Seven days later the stock jumped another 35% after the company announced a deal to buy the mining pool business of Bitdeer Technologies.

From a ground view for the broader industry, whoever mines the most in the crypto mining game wins. Viewed from the higher perspective of the crow’s nest, crypto mining is also an industry exposed to the choppy seas of market sentiment, regulator interference and increasingly to pro-environmental forces that see the industry as a huge electricity consumer  – elements that BIT Mining has little control over.

Only last week, China, home to about 50% of the world’s crypto coin production, announced it would crack down on crypto mining and trading as part of an effort to maintain financial stability and reduce risks. The country has also tightened a ban on banks and other financial service companies providing crypto-related services. In response, some miners are halting or curbing their operations in China.
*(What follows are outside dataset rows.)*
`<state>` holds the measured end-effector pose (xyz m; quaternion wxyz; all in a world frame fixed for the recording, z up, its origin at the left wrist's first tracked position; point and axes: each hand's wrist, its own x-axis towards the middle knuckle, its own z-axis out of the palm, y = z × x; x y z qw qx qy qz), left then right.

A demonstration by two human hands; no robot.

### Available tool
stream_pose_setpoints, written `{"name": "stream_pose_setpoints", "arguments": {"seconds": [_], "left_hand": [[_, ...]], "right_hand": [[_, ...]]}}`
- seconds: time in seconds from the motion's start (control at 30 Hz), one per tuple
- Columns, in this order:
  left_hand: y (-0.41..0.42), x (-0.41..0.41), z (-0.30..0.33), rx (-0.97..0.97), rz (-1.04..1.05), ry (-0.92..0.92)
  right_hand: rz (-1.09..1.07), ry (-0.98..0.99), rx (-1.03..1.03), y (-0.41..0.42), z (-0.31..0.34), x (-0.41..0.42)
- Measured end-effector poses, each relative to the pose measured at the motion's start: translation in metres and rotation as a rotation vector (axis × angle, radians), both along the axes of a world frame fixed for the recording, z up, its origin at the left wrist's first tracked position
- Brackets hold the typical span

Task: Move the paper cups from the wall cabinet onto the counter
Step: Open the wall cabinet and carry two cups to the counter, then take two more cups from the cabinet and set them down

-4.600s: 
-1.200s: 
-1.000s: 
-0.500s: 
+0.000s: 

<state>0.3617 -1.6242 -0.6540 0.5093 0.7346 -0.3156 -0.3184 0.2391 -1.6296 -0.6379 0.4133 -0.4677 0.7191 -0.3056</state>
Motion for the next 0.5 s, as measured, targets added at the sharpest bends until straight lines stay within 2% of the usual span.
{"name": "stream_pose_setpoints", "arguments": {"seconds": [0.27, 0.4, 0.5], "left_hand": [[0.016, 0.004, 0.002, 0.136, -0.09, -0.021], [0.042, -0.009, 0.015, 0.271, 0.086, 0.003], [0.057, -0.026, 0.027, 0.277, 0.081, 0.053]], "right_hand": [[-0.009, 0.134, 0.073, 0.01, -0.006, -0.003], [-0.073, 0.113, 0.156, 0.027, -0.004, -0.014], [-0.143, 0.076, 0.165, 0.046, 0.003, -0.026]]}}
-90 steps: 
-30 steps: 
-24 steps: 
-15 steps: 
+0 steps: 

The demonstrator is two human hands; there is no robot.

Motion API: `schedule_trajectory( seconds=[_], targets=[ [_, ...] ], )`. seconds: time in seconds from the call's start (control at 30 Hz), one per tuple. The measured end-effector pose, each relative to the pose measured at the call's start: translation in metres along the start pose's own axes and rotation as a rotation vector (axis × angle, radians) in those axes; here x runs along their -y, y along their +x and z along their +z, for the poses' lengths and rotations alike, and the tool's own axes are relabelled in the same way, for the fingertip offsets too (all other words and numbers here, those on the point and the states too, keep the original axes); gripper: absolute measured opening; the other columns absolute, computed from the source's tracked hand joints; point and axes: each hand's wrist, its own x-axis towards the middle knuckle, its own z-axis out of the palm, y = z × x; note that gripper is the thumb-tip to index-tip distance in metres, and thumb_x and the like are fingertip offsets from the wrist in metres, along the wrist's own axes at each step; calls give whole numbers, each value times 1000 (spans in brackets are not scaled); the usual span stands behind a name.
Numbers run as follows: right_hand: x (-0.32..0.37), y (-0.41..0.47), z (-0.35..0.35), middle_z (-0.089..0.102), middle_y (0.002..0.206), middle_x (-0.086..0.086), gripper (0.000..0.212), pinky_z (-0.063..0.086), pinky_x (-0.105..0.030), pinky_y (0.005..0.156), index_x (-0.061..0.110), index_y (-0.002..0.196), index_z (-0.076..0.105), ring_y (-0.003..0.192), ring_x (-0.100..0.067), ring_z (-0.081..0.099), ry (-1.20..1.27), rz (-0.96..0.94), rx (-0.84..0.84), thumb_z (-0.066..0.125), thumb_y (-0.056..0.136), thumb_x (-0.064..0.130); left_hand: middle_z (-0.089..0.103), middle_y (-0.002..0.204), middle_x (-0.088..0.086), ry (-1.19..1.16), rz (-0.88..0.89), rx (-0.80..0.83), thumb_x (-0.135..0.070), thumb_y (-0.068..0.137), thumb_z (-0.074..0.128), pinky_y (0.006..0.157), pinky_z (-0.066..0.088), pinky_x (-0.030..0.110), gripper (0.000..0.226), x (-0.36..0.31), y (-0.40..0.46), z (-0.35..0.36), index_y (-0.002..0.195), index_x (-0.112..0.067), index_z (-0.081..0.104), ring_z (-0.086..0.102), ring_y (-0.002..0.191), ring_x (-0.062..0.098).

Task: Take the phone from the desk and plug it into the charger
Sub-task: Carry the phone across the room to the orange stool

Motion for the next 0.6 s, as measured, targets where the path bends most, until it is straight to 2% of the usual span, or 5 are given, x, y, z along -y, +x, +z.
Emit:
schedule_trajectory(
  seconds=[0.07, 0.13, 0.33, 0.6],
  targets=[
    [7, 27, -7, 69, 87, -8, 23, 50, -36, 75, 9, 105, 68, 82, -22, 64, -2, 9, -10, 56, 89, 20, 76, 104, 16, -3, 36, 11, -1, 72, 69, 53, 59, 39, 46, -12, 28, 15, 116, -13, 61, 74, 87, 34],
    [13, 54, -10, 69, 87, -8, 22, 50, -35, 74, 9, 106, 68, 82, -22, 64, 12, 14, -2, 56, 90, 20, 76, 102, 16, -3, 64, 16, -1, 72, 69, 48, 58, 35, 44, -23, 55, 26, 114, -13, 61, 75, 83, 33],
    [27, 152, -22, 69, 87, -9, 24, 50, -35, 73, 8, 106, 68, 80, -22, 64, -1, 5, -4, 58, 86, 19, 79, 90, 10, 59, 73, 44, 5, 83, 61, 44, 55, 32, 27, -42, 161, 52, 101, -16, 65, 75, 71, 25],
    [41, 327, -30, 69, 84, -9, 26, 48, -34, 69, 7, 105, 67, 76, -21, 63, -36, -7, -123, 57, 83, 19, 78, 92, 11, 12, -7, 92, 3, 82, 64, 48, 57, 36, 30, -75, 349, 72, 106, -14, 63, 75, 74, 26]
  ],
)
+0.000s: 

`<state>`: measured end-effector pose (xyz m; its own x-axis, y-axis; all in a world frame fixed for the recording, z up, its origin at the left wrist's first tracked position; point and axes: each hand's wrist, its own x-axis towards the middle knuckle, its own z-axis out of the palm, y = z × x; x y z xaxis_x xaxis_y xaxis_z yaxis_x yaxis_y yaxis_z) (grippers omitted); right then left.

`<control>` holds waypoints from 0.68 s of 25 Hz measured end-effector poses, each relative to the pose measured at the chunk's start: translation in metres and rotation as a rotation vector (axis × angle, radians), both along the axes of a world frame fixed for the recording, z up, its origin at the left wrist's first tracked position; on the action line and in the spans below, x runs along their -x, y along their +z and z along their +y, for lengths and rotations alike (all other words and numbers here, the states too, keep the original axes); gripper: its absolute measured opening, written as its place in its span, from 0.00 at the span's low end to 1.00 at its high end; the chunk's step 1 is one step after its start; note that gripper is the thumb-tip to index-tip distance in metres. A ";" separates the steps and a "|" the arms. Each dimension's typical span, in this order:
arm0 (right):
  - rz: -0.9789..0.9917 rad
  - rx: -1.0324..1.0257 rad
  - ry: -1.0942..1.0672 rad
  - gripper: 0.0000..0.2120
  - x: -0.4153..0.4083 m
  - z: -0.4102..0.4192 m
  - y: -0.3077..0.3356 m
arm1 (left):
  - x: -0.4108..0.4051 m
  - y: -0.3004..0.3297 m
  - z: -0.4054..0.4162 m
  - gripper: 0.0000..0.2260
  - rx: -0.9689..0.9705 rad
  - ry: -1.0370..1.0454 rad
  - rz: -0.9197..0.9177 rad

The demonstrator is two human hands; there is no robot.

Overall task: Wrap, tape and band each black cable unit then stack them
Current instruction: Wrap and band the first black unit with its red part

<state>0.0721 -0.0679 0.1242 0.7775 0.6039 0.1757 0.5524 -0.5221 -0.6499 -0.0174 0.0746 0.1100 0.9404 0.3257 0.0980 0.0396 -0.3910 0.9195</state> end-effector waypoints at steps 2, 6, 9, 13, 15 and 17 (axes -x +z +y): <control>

Meanwhile, protests over the power intensive nature of crypto mining are getting louder. Only 55% to 60% of power used in bitcoin mining reportedly comes from renewable energy sources, and many plants use cheap, dirty coal, in countries like Iran and Kazakhstan.

The green challenge does present some upside, however, since efficiency of mining operations can be improved and banks are signaling a willingness to pay a premium for bitcoins that have been mined using renewable energy sources.

Hunting for BIT Mining’s comparative advantage over its peers is less important than the efficient running of its businesses. In that regard, its first quarter results appear to show it’s heading in the right direction. Net revenue jumped to 19.6 million yuan ($3.1 million) from 3.1 million yuan a year earlier, with crypto mining contributing 60% of the pie.

The company’s adjusted net loss narrowed to 22.8 million yuan from 35.3 million yuan a year earlier, and its balance sheet remains healthy. While cash and cash equivalents dropped to 173.4 million yuan as of March 31 from 308.7 million yuan at the end of last year, the company managed to cut operating costs by 18% year-on-year in part by reducing headcount and lease-agreement charges.

As a stock investment, BIT Mining’s shares are tied to a technological phenomenon whose intensity and longevity is impossible to gauge. Cryptocurrencies may well become a “kind of digital gold” – a safe haven for wealthy investors, as suggested by former U.S. Treasury Secretary Larry Summers. They may also become an acceptable higher risk investment for mainstream fund managers, especially if they are allowed into exchange traded funds.